What does he do all weekend? "I’m announcing the nine seconds. I’m announcing between the races. I’m announcing the sponsorships that we have. I have fun with cultural references. I have fun with the kids out front. It’s really just about keeping the event moving along. And if we have some timing delays, which happens periodically I may throw on a sing-along with the crowd," he says with a chuckle. 

He is part of a devoted team, eager to welcome toboggan enthusiasts from all over the country to their corner of the state.

"It is the only organized wooden toboggan chute race in the country, possibly the world. It is one of the longest wooden chutes in the Northeast, so we take a lot of pride in that," says Dowd. 

The chute was originally built in the 1930s. After falling into disrepair it had a facelift in 1990. That’s when a small group of locals thought about starting a competition. The small, casual event has grown exponentially and received plenty of attention. 

"It’s been picked up by, the NY Times wrote about it a few years ago, it was in Yahoo Sports, it was in Sports Illustrated, Triple-A Magazine had something in there as well. The word just continues to get out," Dowd recalls. 

Possibly because it’s about nine seconds of so much fun!

"As soon as you go down once, you’re addicted. People take it very seriously. Well, some people take it very seriously, others are wearing costumes. What we say is, once you get past the finish line, enjoy the ride! There’s no reason to stop yourself, you go all the way across the pond. It’s such a short ride, you might as well enjoy it." Dowd has watched countless numbers of teams make the run. 

How does one prepare to be the voice of the toboggan championships?

"I spend months in advance just putting together some cultural references, I’ll put together the playlist for music that we can play in the background, I spend a lot of time talking to the people that are involved in the event. It’s my chance to get out. And that’s what this is all about. The winter doldrums and getting out and just enjoying yourself and enjoying what we have in front of us," says Dowd, smiling. 

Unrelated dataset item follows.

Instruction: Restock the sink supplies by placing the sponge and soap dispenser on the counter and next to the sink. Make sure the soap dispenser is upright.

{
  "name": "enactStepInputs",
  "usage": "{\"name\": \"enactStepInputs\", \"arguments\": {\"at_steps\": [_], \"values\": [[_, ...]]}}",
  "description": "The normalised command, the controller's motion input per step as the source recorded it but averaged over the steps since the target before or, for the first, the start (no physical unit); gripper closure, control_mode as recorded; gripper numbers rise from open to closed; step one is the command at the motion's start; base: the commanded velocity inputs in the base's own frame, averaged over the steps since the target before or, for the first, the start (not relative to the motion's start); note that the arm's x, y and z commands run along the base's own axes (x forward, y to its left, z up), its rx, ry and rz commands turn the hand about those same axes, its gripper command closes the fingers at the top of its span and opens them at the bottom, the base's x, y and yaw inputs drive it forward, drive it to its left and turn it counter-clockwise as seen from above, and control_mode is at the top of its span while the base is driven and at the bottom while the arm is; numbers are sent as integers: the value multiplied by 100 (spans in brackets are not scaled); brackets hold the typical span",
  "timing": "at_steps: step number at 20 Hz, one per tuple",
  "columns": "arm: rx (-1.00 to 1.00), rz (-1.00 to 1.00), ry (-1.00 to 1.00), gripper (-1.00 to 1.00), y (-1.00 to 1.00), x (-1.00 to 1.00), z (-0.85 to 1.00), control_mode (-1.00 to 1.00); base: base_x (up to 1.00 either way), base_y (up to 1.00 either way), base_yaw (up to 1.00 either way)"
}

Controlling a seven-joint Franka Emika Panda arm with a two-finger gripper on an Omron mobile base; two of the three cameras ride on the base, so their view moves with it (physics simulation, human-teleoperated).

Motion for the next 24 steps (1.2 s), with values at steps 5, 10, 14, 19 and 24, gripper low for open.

The event is sold out – with a total of 400 two, three, and four-person teams. To learn more about the event, click here.  When the event was canceled last year due to Covid, Tom took that time to write a children’s book about the race, based loosely on his daughter’s team winning the student division in 2013. The book is called Down The Chute, and copies are available through Maine Authors Publishing, in select local bookstores, and on Amazon. 

Credit: Contributed, Tom Dowd

Books will be available at the U.S. National Toboggan Championships scheduled for February 11 - 13, 2022. Proceeds from books bought at the event will go toward the Camden Snow Bowl’s annual operating expenses.